Politics

The Obamas and the Fear Factor

By: Jane E. Cross

DAVIE – The caricature of the Obamas on the latest cover of the New Yorker begs the question: what is so funny about fear? It is easy to laugh at our personal and particular fears – spiders, crazy drivers and grays hairs. (Oh my!) Yet, hum or takes a different turn when it engages our political fears. Depicting Barack Obama as a Muslim and Michelle Obama as a black militant may not trigger a personal fear, but the caricature does resonate with a collective fear of the dangerous “other.”


American history is replete with examples of the need for Americans to bond together to fight dangerous others who threatened us – the Native Americans, the French, the English, the Spanish, the Fascists, the Communists and now the Terrorists. (So worthy of a capital “T”!) When we militarize our fears, they fold into a deeper layer of our collective political psychology. That is why the New Yorker’s depiction of the Obamas makes a tragic misstep.

Most thinking persons will recognize the absurdity of placing the Obamas within the camp of the dangerous others. It is indeed laughable that either of these extraordinary individuals would pose any such imagined threats to the safety and security of our country and its people. But is it funny?

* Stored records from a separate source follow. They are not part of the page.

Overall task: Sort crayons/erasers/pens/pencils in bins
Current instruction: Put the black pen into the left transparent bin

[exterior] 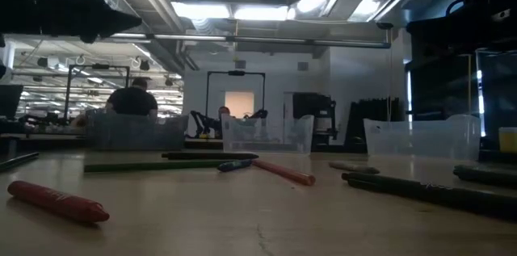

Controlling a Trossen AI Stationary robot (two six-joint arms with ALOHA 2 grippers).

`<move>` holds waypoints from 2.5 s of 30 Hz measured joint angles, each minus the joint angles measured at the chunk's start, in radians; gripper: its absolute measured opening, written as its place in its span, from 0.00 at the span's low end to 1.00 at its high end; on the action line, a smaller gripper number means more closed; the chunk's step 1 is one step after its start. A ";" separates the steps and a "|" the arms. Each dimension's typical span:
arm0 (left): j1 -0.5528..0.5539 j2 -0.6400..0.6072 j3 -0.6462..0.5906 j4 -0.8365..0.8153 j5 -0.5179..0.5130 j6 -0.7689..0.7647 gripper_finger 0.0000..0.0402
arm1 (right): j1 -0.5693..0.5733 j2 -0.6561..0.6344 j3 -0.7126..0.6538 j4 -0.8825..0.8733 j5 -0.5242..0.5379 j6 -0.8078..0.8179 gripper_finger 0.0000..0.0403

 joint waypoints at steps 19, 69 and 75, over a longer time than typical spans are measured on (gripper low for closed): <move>-0.088 0.000 0.011 -0.003 0.200 -0.153 0.03 | -0.001 0.000 0.000 0.000 0.000 0.000 0.06; -0.356 1.080 0.294 -0.005 -0.018 -0.373 0.32 | -0.003 0.365 0.006 0.295 0.338 0.485 0.34; -0.322 1.302 0.444 -0.032 0.057 -0.310 0.31 | -0.001 0.465 0.088 0.244 0.340 0.507 0.42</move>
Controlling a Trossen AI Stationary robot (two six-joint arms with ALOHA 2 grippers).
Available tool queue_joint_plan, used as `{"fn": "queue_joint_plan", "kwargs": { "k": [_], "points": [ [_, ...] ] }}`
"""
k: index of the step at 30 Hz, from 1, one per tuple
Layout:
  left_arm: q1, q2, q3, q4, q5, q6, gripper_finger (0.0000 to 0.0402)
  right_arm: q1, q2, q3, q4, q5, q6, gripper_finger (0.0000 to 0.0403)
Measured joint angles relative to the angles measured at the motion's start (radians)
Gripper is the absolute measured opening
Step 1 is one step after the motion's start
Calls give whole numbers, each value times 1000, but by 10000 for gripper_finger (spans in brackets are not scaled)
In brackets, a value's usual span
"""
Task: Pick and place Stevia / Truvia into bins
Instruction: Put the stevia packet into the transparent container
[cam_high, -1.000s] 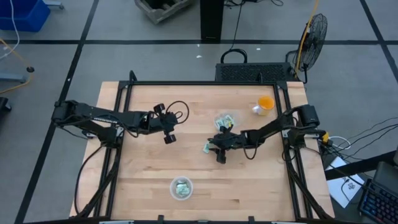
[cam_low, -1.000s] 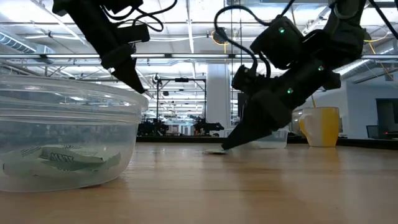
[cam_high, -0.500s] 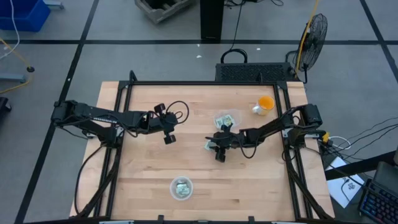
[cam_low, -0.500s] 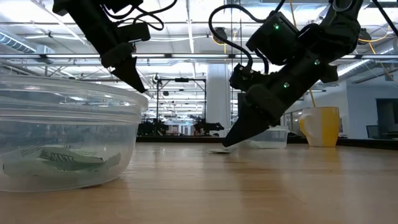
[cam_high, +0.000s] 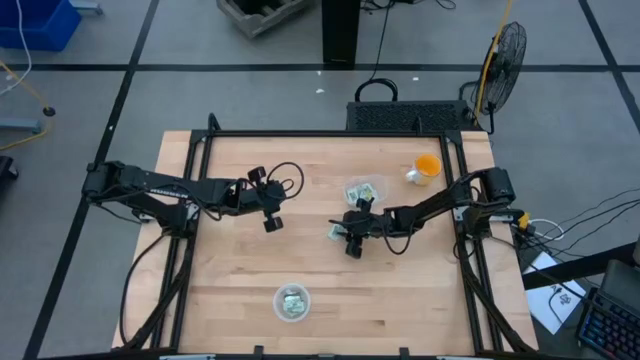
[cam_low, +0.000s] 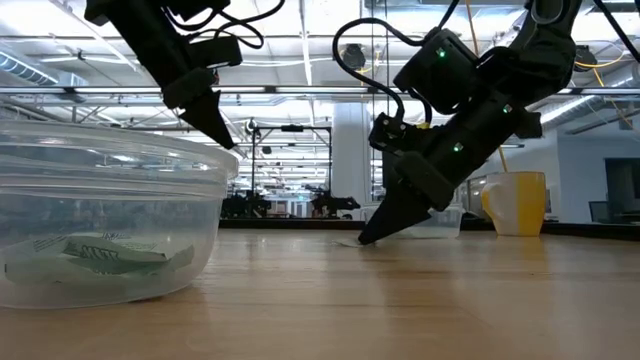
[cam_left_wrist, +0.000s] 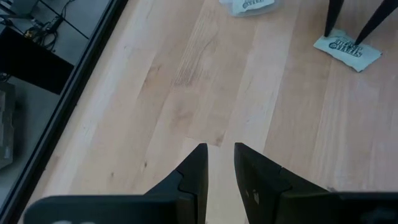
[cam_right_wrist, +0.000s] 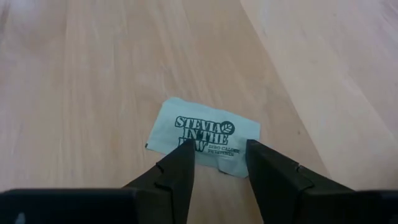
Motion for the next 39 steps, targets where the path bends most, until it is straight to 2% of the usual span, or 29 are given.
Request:
{"fn": "queue_joint_plan", "kwargs": {
  "k": [4,12,18,22,31,35,39],
  "points": [
    [0,0,0,-1,0,-3,85,0,2,0,-5,0,0,123],
    [0,0,0,-2,0,-4,85,0,-3,-1,9,-5,0,61],
    [0,0,0,-2,0,-6,85,6,-2,-2,39,-79,0,29],
    [0,0,0,-2,0,-6,85,21,-1,-3,106,-87,-3,9],
    [2,0,0,83,-38,8,85,62,-1,12,318,-108,-49,10],
    [2,0,0,95,-45,13,85,100,-1,101,284,-107,-116,10],
    [2,0,0,95,-113,15,85,155,-2,221,166,-109,-231,10]
  ]
}}
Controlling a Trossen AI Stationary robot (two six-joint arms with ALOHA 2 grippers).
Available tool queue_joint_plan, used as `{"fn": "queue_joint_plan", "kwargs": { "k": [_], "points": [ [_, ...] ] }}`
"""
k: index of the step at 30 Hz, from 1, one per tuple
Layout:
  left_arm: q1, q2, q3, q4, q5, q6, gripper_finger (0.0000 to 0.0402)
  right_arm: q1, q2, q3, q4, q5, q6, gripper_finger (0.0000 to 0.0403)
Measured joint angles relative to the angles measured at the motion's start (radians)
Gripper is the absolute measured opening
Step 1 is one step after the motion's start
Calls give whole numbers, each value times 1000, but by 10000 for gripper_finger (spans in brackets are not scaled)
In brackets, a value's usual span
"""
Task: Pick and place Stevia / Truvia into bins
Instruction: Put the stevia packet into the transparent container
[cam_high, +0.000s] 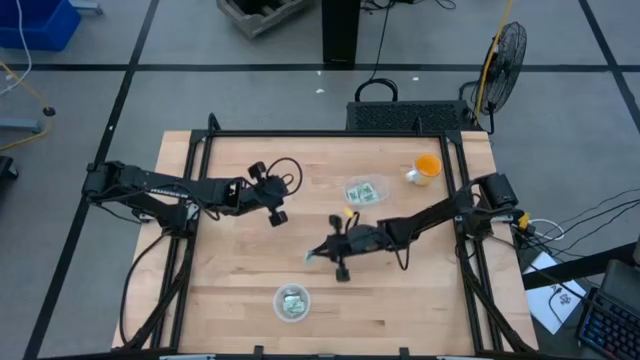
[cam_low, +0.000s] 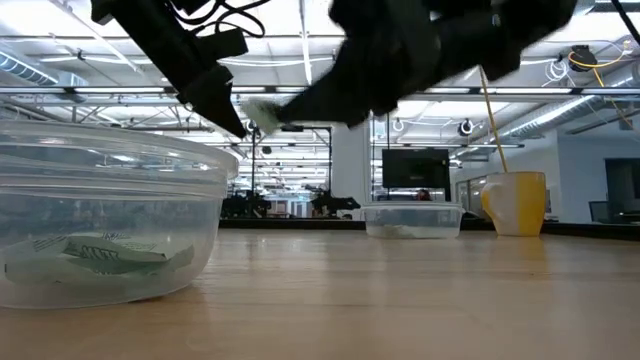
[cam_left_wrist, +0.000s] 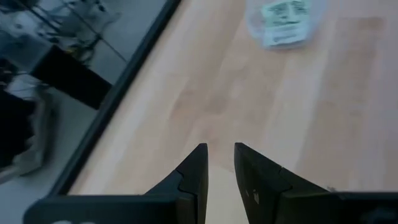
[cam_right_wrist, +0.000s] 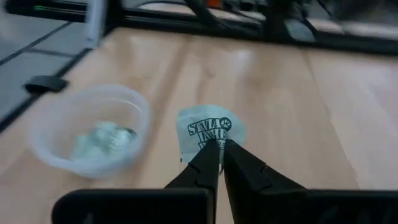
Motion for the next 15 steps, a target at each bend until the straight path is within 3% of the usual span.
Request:
{"fn": "queue_joint_plan", "kwargs": {
  "k": [6,11,15],
  "points": [
    [0,0,0,9,-55,-5,85,63,-1,132,-127,-1,-85,10],
    [0,0,0,47,-55,-7,85,118,7,185,-153,4,-30,11],
    [0,0,0,105,-55,6,85,179,58,239,-160,62,-67,11]
  ]
}}
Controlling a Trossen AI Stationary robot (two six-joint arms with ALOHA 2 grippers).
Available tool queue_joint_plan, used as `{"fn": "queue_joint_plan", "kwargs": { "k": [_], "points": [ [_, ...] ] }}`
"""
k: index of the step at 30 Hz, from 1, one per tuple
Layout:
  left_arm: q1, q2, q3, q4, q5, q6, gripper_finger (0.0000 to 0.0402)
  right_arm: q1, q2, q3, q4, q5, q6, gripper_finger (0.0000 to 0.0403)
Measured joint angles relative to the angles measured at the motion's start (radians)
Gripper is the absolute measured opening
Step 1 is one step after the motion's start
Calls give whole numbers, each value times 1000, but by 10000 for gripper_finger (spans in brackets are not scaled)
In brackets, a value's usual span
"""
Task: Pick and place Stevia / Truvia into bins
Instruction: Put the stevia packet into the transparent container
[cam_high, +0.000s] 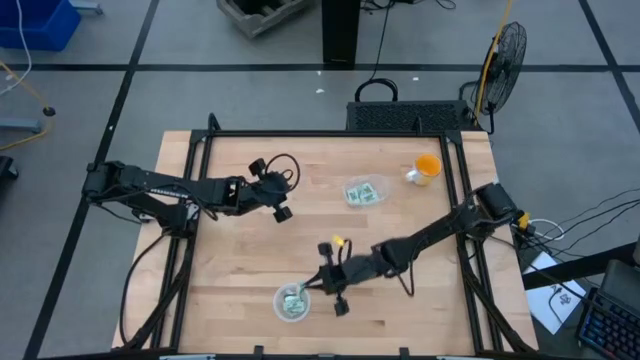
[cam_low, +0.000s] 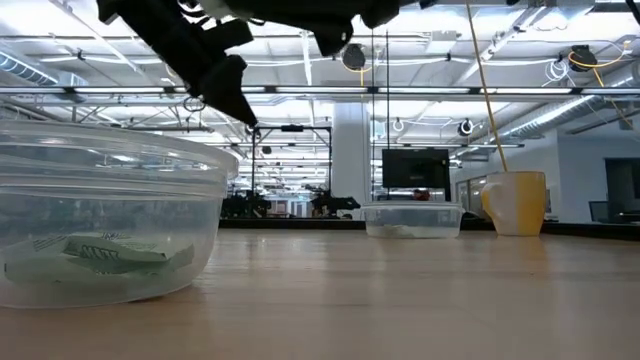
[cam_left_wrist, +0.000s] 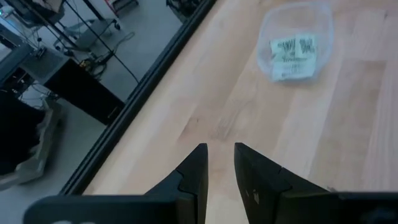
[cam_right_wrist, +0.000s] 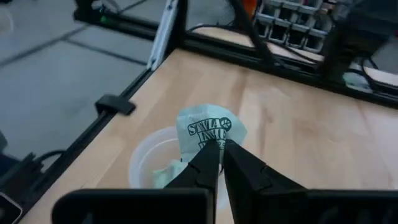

There is the ironic rub. Anyone who is paying attention knows that the Obamas embody not our fears, but our hopes. We hope that people will look beyond hackneyed prejudices and see the worth of each person. We also know that fear can distort the truth and rally us to attack our so-called enemies.

The problem is that many cannot distinguish lies and truth because they are traumatized by the harsh realities of their lives. In those minds, fear and hope do not coexist. It is easier to fear anything that looks or seems different and label it a dangerous other than it is, under the siege of a troubled life, to figure it all ou t.

We are in troubled times. The reins of financial insecurity are strangling the middle class and water boarding the poor. In such times, we look for culprits, persons upon whom we can place the burdens of our world. In our fear, we create dangerous others that must be defeated for us to survive

If you are living in that world of fear, the Obamas may not make much sense. Barack Hussein Obama is a black man with a Muslim name. If you do not understand his opinions or don’t take the time to listen to his words, it is simpler to place him in the environs of Islamic terrorists and make him a dangerous other. Michelle Obama is a strong black woman with views forged out of her own struggles. If you don’t understand her journey or take the time to hear her convictions, it is easy to imagine her as angry black woman who might resort to violence and thus embody a dangerous other.

Those of us, who have taken the time to explore the contours of our own fear, prejudice and ignorance, often forget that for others those lines are a tangled blur of suspicion. Many of those indistinct suspicions can easily blossom into erroneous perceptions of the Obamas. How do you see these two individuals clearly when your views have been distorted by the propaganda of fear? The answer is that you don’t. Fear, like this, isn’t funny. It makes you see things that aren’t there and believe things that aren’t true. Fear makes the truth seem like a lie and a lie seems like the God’s honest truth.

So what is the real joke here? Is it funny that the Obamas are not terrorists? Or is it funny that they are? Either way, fear really has the last laugh. And that is really not funny.